Future developments of the model will approach the correlation of vascular physiological parameters to the shaping equations to help understand the relationship between the biomechanics and PPG output signal. The Finite Element Model is based on vascular mechanical stiffness and applied stress to observe vessel dilation. We propose that through the development of a robust method of analysis of a PPG signal, the relationship between optical signal and internal vessel blood pressure could be derived. Various methods of waveform analysis through neural networks have been used to attempt to derive blood pressure values from experimental PPG data sets. Unfortunately, the variability in individual anatomy and physiology makes this correlation very complex. Our synthetic framework offers a controlled approach to this very complex problem.

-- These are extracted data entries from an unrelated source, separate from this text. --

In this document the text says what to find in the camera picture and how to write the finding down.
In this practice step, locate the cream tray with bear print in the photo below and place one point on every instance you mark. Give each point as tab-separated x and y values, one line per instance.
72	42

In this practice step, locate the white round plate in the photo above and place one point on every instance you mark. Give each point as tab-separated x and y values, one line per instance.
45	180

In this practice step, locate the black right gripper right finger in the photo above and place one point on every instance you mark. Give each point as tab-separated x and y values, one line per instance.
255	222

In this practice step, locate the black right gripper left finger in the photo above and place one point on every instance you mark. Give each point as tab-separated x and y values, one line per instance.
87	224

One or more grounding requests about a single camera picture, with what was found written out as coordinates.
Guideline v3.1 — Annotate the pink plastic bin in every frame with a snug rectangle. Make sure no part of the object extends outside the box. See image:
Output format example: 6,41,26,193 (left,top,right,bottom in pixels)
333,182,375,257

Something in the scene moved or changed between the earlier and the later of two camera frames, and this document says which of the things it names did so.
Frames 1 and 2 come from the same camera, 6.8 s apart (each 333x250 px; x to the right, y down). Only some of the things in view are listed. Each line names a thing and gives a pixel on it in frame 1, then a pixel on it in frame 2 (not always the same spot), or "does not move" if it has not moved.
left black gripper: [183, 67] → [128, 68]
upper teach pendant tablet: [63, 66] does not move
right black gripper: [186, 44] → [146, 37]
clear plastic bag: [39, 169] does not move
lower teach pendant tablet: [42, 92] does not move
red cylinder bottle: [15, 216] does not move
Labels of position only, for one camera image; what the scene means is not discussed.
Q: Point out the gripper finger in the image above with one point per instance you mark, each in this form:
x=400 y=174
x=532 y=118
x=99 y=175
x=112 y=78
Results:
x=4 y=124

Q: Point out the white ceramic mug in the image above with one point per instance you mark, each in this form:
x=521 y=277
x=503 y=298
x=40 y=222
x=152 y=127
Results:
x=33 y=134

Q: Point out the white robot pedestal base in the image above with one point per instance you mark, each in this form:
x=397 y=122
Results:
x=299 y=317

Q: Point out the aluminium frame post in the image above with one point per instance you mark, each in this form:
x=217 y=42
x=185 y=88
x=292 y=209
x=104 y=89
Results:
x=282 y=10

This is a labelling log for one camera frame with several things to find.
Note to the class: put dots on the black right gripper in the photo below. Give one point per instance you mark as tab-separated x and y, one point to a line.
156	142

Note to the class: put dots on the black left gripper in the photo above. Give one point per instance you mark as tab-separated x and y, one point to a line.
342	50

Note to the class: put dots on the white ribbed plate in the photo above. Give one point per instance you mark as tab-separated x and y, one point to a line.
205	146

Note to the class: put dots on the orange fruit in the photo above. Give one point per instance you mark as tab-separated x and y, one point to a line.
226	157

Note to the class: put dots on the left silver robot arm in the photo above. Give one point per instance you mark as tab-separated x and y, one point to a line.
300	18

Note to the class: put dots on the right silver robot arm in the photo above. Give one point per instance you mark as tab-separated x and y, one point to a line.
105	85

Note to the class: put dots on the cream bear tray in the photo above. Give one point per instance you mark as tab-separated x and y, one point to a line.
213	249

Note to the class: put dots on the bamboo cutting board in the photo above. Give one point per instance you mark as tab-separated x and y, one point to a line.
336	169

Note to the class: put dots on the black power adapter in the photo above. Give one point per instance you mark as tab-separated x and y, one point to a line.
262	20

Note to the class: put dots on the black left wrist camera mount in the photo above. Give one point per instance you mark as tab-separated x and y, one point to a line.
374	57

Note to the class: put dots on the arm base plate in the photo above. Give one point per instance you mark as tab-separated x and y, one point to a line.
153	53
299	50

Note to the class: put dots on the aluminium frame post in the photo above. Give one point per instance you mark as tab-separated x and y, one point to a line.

This work is limited to the detection of the radial artery and does not consider the pulsatile effect of the superficial arterioles, this will be the focus of future addition to the present model. The model geometry is limited to the primary layers of the skin and an embedded dynamic blood vessel, however underlying structures around the radial artery such as the muscle or radial styloid process has not been included. The addition of these features will be explored in future model to evaluate their effects on generated signal.

Conclusion

We have created a model to describe photoplethysmographic waveform and vascular behavior of the radial artery within a light propagation model (Monte Carlo). This was accomplished using Finite Element Modeling to view mechanical changes in the radial artery during a single pulse propagation cycle and translating the vessel dilation into a set of equation that could be adapted to a voxel-based Monte Carlo model. This modeling framework is necessary and useful when developing wearable devices for non-invasive continuous blood pressure monitoring systems. Specifically, our interest lies in the development of low-cost devices individuals experiencing obesity. We have focused our study on the changes to the PPG waveform for a single pulse cycle due to changes in physiology and optical properties of the skin in relation to BMI. Modeled AC to DC PPG signal ratio suggests that physiological changes due to BMI lower the ratio up to 40% this loss of signal amplitude could explain some of the errors observed by obese population.